I don’t know, Tami, but I bet it would make a great game camera image. Which you could then share with us…

Elise Tillinghast
May 12, 2017

I have a raccoon that has been visiting my yard at night, I can’t work out how he is getting the bird seed patty off of the washing line I attached it to, ten it is 6-7 ft off the ground, no overhanging trees - he must’ve jumped and hung on to the line while simultaneously opening the mesh to get the patty out - HOW does he do that?

Tami
Jan 06, 2017

I am a wildlife rehabilitator and raise to release raccoons. I have a barrel lock on the inside of the large pre-release cage so when entering, they don’t get out. Learned the hard way to keep a long screwdriver hanging outside so when they lock me out, I can still get inside. They can lock it and do remember. Once it happens, it is slid into place every time I go back out.  Should not be long until they figure out how to open it.

Pat
Jan 15, 2016

These animals are so smart, but the hands thing have my attention.
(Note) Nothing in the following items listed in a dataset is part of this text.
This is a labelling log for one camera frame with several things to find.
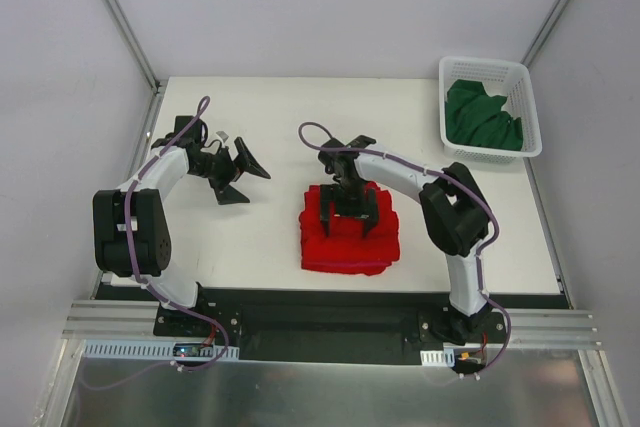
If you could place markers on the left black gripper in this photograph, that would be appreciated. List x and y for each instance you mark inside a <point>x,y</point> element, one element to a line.
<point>228,172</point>

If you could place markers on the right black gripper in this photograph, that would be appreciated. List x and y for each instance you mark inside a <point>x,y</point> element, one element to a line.
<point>348,195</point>

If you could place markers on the red t shirt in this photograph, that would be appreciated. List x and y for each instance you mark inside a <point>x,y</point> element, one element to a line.
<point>352,273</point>
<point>345,243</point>

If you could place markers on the white plastic basket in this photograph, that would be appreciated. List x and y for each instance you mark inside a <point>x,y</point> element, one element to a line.
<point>499,77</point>

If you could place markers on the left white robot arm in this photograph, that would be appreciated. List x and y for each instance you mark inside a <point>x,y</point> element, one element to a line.
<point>131,234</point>

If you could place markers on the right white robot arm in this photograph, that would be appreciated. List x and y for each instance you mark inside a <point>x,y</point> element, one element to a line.
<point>455,212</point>

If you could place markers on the green t shirt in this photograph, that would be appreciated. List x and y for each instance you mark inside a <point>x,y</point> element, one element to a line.
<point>474,118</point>

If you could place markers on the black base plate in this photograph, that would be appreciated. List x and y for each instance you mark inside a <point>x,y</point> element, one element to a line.
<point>379,328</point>

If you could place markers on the right white cable duct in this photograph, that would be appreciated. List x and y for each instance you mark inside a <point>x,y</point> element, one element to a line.
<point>438,358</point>

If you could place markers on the white cable duct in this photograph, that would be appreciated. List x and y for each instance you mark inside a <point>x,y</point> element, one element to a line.
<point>438,358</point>
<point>158,350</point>

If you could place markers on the left white cable duct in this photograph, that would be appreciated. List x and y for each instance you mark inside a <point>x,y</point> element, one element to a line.
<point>158,350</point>

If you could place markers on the aluminium rail frame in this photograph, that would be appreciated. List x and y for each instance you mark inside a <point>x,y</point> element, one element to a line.
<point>549,371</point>

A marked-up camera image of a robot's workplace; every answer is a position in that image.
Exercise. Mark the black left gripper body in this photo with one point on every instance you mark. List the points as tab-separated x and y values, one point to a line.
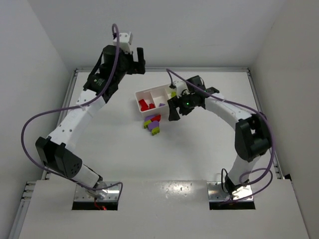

Training seems to be done with hands and signals.

Karen Maclean-Little
Apr 04, 2014

I am fascinated by hands, my own and others. Anaxagoras had said that Man is the wisest of all animals because he has hands. An animal that has hands much more human-like than the raccoon’s is the possum. It is nowhere near as smart as the raccoon, but still there may be some sense to Anaxagoras’ thinking. We human learn best when our hands are engaged. By making things we learn about our material culture in greater depth and with greater enthusiasm than can be found in the laziness of books.

I suspect that the raccoon will learn how to open the latch sooner rather than later. And once that knowledge gets passed on, rangers will have to lock up the garbage with combination locks.

I write about hands in my blog, wisdom of the hands.